By Martin Elsman and Niels Hallenberg
In this note, we demonstrate the process of generating an executable MLKit that uses regions itself for compiling Standard ML programs. An overview of the bootstrapping process is pictured in Figure 1.
Figure 1. The bootstrapping process illustrated using T-diagrams. Each compiler in the diagram is characterized by three languages: the source language that it compiles, the target language that it generates code for, and the implementation language that it is written in.
The lowest block in the picture denotes the SML/NJ compiler, which is used to compile the MLKit sources to a version of the MLKit that, when running, uses SML/NJ's runtime system. This version of the MLKit is pictured to the right of the SML/NJ executable and is named kit1.
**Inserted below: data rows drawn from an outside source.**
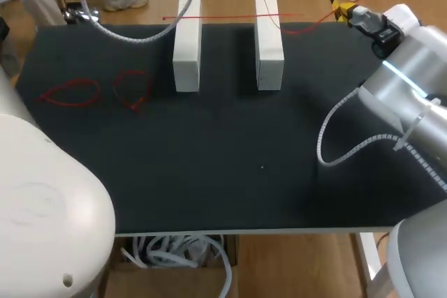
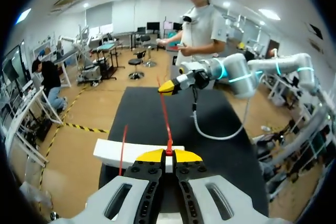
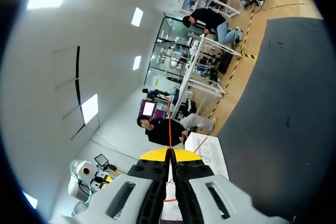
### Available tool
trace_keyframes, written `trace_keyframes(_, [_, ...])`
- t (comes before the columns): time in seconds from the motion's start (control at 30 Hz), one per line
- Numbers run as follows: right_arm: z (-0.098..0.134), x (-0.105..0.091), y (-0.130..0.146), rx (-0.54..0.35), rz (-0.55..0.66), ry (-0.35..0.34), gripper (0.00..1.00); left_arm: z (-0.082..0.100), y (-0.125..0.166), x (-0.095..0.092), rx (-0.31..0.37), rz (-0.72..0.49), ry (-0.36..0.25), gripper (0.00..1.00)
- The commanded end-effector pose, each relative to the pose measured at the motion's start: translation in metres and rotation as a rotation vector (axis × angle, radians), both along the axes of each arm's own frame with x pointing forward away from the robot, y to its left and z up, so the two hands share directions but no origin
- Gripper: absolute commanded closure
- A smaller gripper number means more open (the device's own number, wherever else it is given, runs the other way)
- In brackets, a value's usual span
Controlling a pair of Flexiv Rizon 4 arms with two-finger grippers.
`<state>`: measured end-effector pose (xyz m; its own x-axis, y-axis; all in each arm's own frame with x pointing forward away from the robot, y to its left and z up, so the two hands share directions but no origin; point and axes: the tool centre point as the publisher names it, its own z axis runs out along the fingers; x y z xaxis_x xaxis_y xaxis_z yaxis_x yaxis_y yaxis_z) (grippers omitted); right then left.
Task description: Grab the tape and strap the tape.
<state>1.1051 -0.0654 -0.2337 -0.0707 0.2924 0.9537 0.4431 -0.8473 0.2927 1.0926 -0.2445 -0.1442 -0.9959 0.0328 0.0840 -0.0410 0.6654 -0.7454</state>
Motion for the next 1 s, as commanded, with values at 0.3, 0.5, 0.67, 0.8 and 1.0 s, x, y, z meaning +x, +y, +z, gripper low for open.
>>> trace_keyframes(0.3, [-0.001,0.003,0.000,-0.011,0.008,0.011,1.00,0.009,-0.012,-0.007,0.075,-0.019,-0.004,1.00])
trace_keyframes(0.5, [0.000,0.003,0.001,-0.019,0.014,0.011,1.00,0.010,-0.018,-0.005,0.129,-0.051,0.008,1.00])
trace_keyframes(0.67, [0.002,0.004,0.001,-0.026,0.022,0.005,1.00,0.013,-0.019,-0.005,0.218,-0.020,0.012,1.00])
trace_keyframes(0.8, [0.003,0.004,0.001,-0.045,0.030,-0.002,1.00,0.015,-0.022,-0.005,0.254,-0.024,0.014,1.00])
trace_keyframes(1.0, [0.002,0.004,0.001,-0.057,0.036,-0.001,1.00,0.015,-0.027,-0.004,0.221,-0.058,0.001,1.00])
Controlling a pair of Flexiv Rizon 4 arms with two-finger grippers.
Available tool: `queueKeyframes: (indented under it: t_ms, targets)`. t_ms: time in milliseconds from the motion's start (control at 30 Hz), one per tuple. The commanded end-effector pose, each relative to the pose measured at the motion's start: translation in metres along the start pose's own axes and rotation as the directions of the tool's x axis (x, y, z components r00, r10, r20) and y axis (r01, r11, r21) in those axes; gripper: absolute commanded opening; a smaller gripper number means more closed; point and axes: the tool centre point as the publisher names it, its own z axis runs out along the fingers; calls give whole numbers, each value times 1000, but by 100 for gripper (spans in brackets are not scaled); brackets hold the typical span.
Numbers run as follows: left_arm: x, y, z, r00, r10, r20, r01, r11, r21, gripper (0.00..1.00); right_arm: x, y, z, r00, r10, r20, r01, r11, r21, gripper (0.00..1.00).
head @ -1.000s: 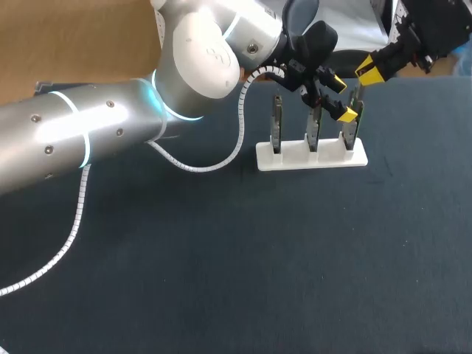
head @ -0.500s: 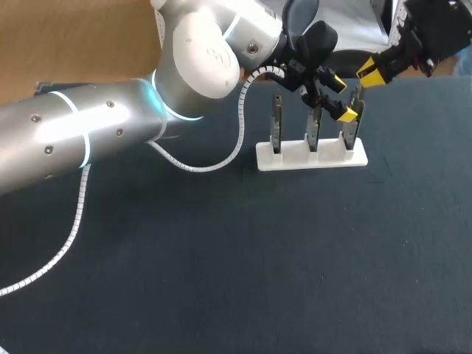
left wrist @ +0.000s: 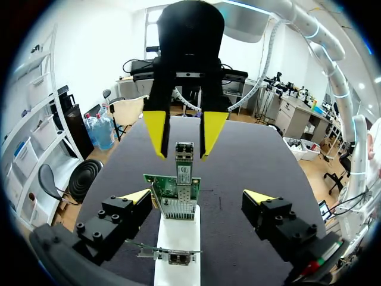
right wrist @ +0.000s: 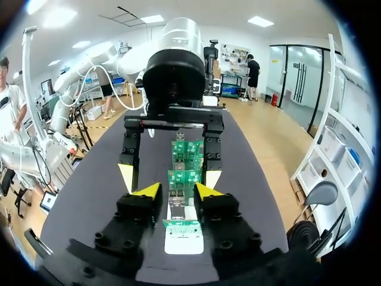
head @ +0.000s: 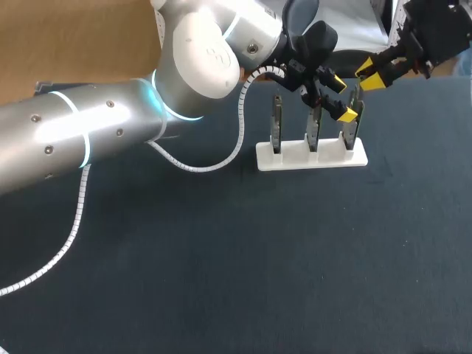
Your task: Pick up the optical module with the left hand, and insert it into the network port with the right hand.
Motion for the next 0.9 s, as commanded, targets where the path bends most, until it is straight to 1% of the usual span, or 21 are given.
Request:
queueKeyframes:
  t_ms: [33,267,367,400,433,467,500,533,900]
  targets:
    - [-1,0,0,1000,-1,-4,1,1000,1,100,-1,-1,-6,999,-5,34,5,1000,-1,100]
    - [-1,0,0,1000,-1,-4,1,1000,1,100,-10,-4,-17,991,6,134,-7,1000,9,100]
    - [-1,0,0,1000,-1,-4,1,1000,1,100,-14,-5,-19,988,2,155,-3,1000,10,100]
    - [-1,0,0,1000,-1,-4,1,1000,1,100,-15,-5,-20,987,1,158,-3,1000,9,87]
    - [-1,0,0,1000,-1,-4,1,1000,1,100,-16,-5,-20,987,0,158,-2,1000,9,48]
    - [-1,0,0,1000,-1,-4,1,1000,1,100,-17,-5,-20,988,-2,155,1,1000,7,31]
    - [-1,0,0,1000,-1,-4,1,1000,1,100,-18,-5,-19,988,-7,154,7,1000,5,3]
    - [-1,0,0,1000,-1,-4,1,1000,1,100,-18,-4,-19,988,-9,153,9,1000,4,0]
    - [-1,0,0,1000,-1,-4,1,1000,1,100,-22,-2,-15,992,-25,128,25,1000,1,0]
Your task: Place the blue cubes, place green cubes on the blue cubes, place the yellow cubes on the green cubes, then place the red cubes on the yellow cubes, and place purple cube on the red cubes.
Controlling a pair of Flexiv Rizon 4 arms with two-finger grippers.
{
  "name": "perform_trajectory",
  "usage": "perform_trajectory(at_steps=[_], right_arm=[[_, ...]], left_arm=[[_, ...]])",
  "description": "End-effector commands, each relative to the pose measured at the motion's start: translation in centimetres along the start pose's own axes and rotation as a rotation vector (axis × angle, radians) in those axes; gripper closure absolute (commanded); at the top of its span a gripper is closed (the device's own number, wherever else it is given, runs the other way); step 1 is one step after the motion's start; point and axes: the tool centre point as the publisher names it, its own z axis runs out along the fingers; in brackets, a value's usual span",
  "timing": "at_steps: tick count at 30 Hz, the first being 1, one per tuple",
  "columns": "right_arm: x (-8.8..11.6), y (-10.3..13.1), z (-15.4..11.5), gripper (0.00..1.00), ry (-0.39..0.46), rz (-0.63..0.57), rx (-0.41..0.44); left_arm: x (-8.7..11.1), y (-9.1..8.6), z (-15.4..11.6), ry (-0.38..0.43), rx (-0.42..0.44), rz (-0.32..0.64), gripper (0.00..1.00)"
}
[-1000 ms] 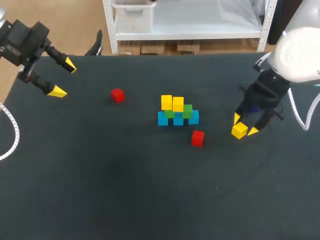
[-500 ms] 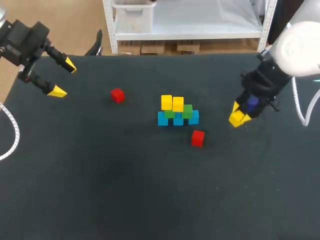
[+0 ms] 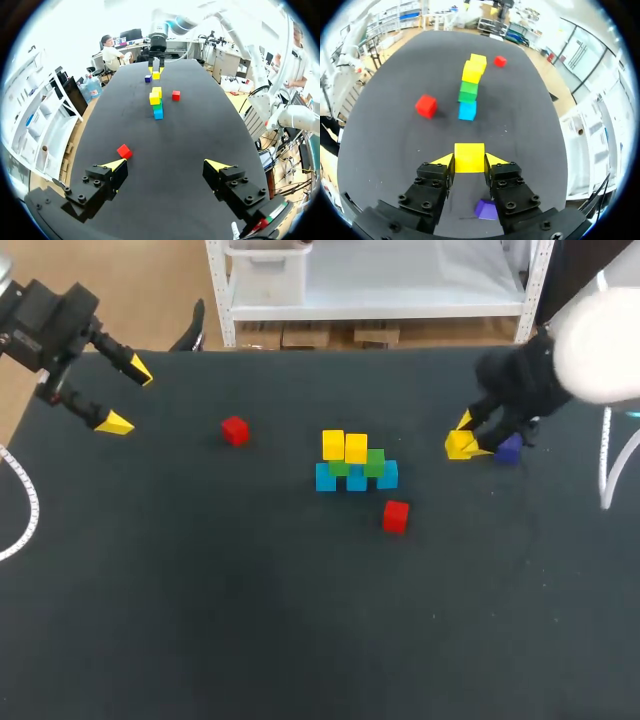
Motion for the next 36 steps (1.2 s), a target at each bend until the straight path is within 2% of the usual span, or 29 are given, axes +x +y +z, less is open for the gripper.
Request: perform_trajectory(at_steps=[1, 11, 15, 22, 36], right_arm=[[-2.2, 0.1, 0.8, 1.00, 0.106, 0.000, 0.047], [-5.0, -0.7, 0.4, 1.00, 0.087, 0.028, 0.026], [-5.4, -0.9, 0.4, 1.00, 0.123, 0.076, 0.012], [-6.1, -1.0, 0.6, 1.00, 0.093, 0.148, 0.036], [-8.0, -0.4, 2.1, 1.00, 0.068, 0.151, 0.011]], left_arm=[[0.1, 0.1, 0.0, 0.001, 0.002, 0.002, 0.00], [0.1, 0.1, 0.0, 0.001, 0.002, 0.002, 0.00], [0.1, 0.1, 0.0, 0.001, 0.002, 0.002, 0.00], [0.1, 0.1, 0.0, 0.001, 0.002, 0.002, 0.00], [0.1, 0.1, 0.0, 0.001, 0.002, 0.002, 0.00]])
To build kit1, enter the directory kit (i.e., the directory containing the file copyright). The kit directory contains a Makefile that automates the bootstrapping process. Assuming, that the MLKit is installed in the directory $HOME/mlkit, from within this directory, type the following commands to generate the kit1 compiler:
$ cd kit $ ./autobuild $ ./configure $ make clean ... $ make nj ...
The make command produces a file bin/kit.x86-linux, which is an SML/NJ image that can be executed using the shell script bin/mlkit. The image is compiled using the Basis Library of SML/NJ and executes using the runtime system of SML/NJ.
Another possible point of departure is to use MLton (version 20051202 or later) to generate kit1; this, however, requires a machine with a minimum of 2-3GB of memory. For compiling kit1 using MLton, execute
$ make mlkit
instead of the step make nj above. Yet another possibility is to use an already working MLKit compiler, in which case, you need to modify the file kit/Makefiledefault to suit your needs.
Once kit1 is compiled, using the steps presented above, write
$ make bootstrap
from within the kit directory. This command will generate both kit2 and kit3 within the directory kit/bootstrap and test whether the resulting executables are identical after stripping symbol table information.
Notice that the kit2 compiler uses the runtime system of the MLKit, which combines region inference and garbage collection. However, the kit2 compiler is still affected by SML/NJ. For instance, many constants, including bit-vectors for garbage collection, are calculated using the Basis Library of SML/NJ. Thus, the kit2 executable may work even if the MLKit implementation of the Basis Library is buggy.
Testing the Bootstrapped Compiler
It is possible to apply all the MLKit tests in the test directory to the bootstrapped versions of the MLKit. To do this, enter the directory bootstrap/mlkit-v3/test and perform the test as follows:
$ cd bootstrap/mlkit-v3/test $ make test_mlkit
As a result, a test report is generated.
Profiling the MLKit
The MLKit can compile itself only when the compiler is capable of using garbage collection (in combination with region inference) when compiling programs.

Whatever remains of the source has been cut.